- [Aim of the task]
The expected output is the full data, repeated exactly, without pictures.

- [Dataset excerpt]
◇ ◇ ◇ ◇

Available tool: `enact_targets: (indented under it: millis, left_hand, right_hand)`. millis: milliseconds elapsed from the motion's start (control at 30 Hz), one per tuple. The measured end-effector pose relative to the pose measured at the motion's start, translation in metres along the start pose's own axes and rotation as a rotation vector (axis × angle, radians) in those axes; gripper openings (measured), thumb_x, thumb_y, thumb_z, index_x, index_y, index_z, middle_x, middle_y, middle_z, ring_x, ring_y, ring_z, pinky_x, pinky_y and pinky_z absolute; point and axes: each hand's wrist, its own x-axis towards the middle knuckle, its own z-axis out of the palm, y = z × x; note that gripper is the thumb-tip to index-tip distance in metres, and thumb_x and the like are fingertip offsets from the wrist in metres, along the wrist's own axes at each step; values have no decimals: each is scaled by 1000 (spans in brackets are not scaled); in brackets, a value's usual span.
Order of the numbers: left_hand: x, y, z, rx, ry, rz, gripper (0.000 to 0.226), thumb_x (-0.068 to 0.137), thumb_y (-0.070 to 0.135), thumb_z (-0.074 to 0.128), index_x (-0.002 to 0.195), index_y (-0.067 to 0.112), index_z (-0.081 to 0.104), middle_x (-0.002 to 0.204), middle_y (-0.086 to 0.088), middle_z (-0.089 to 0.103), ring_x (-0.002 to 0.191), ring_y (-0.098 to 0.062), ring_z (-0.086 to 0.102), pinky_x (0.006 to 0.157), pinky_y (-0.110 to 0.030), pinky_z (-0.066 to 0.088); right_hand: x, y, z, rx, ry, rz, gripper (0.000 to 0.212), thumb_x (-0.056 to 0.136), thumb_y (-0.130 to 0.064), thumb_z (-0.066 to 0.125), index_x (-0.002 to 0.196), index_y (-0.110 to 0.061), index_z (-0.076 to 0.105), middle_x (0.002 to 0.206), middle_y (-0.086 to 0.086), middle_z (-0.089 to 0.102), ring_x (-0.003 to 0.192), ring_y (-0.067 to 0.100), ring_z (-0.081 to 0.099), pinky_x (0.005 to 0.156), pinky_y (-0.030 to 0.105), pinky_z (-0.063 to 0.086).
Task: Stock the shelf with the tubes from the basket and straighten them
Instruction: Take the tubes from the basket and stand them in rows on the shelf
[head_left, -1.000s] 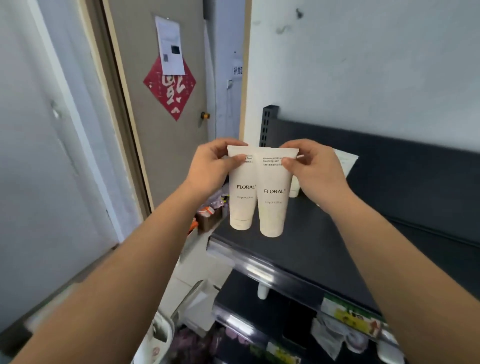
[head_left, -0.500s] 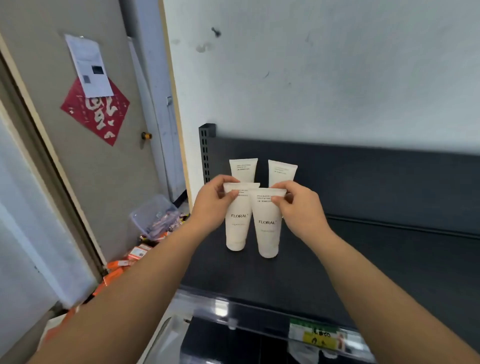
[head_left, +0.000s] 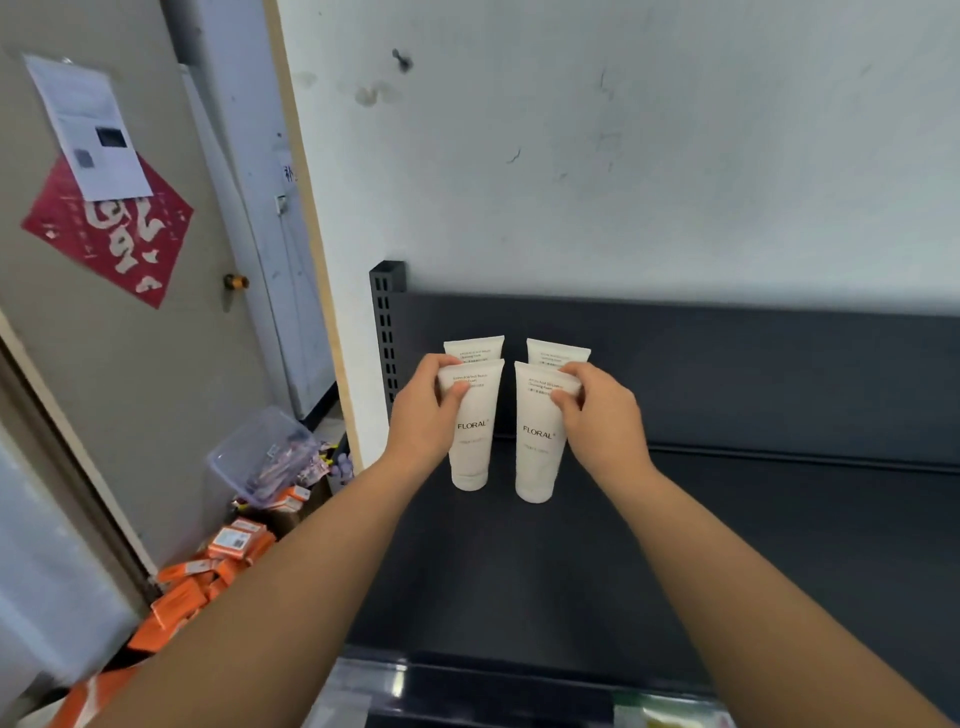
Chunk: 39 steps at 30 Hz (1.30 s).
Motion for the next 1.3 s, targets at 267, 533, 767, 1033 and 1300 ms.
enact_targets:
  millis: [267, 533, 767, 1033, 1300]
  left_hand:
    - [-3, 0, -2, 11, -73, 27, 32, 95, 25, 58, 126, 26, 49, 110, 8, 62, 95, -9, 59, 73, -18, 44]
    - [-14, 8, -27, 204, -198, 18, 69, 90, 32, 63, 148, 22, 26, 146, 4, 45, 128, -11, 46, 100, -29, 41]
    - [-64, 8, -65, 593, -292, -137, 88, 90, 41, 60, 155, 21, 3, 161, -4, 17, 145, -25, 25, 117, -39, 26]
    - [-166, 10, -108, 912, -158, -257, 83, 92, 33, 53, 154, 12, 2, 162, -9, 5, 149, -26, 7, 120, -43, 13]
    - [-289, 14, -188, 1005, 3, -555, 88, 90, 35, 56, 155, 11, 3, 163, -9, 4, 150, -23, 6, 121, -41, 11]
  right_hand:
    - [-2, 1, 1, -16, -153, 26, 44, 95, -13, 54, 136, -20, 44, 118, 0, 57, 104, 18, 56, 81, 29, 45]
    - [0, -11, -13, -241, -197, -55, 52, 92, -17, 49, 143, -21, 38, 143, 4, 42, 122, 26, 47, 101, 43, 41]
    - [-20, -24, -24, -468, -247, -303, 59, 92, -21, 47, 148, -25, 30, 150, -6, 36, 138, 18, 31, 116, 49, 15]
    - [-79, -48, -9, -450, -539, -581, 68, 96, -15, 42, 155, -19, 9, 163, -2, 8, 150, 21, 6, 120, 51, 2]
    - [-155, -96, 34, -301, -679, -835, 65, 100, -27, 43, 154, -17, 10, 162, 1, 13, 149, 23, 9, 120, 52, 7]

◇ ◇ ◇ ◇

- [Output for this task]
Available tool: `enact_targets: (indented under it: millis, left_hand, right_hand)`. millis: milliseconds elapsed from the motion's start (control at 30 Hz), one per tuple. The measured end-effector pose relative to the pose measured at the motion's start, translation in metres along the start pose's own axes and rotation as a rotation vector (axis × angle, radians) in those axes; gripper openings (measured), thumb_x, thumb_y, thumb_z, index_x, index_y, index_z, middle_x, middle_y, middle_z, ring_x, ring_y, ring_z, pinky_x, pinky_y and pinky_z absolute; point and axes: each hand's wrist, its own x-axis towards the middle knuckle, its own z-axis out of the palm, y = z × x; note that gripper is the thumb-tip to index-tip distance in metres, and thumb_x and the like are fingertip offsets from the wrist in metres, along the wrist's own axes at each step; values have no decimals: each is scaled by 1000 (spans in brackets are not scaled); in brackets, a value's usual span.
Order of the numbers: left_hand: x, y, z, rx, ry, rz, gripper (0.000 to 0.226), thumb_x (-0.068 to 0.137), thumb_y (-0.070 to 0.135), thumb_z (-0.074 to 0.128), index_x (-0.002 to 0.195), index_y (-0.067 to 0.112), index_z (-0.081 to 0.104), middle_x (-0.002 to 0.204), middle_y (-0.086 to 0.088), middle_z (-0.089 to 0.103), ring_x (-0.002 to 0.191), ring_y (-0.098 to 0.062), ring_z (-0.086 to 0.102), pinky_x (0.006 to 0.157), pinky_y (-0.110 to 0.030), pinky_z (-0.066 to 0.088); right_hand: x, y, z, rx, ry, rz, gripper (0.000 to 0.212), thumb_x (-0.056 to 0.136), thumb_y (-0.130 to 0.064), thumb_z (-0.066 to 0.125), index_x (-0.002 to 0.196), index_y (-0.110 to 0.061), index_z (-0.076 to 0.105), middle_x (0.002 to 0.206), middle_y (-0.086 to 0.086), middle_z (-0.089 to 0.102), ring_x (-0.003 to 0.192), ring_y (-0.067 to 0.100), ring_z (-0.081 to 0.099), pinky_x (0.005 to 0.156), pinky_y (-0.030 to 0.105), pinky_z (-0.063 to 0.086).
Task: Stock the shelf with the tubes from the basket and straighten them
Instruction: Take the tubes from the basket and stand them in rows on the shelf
[head_left, -1.000s] 
[head_left, -0.500s] 
[head_left, +0.000s] 
Chunk: 39 steps at 30 Hz (1.30 s).
Motion for the next 1.3 s, targets at 267, 533, 767, 1033 and 1300 ms.
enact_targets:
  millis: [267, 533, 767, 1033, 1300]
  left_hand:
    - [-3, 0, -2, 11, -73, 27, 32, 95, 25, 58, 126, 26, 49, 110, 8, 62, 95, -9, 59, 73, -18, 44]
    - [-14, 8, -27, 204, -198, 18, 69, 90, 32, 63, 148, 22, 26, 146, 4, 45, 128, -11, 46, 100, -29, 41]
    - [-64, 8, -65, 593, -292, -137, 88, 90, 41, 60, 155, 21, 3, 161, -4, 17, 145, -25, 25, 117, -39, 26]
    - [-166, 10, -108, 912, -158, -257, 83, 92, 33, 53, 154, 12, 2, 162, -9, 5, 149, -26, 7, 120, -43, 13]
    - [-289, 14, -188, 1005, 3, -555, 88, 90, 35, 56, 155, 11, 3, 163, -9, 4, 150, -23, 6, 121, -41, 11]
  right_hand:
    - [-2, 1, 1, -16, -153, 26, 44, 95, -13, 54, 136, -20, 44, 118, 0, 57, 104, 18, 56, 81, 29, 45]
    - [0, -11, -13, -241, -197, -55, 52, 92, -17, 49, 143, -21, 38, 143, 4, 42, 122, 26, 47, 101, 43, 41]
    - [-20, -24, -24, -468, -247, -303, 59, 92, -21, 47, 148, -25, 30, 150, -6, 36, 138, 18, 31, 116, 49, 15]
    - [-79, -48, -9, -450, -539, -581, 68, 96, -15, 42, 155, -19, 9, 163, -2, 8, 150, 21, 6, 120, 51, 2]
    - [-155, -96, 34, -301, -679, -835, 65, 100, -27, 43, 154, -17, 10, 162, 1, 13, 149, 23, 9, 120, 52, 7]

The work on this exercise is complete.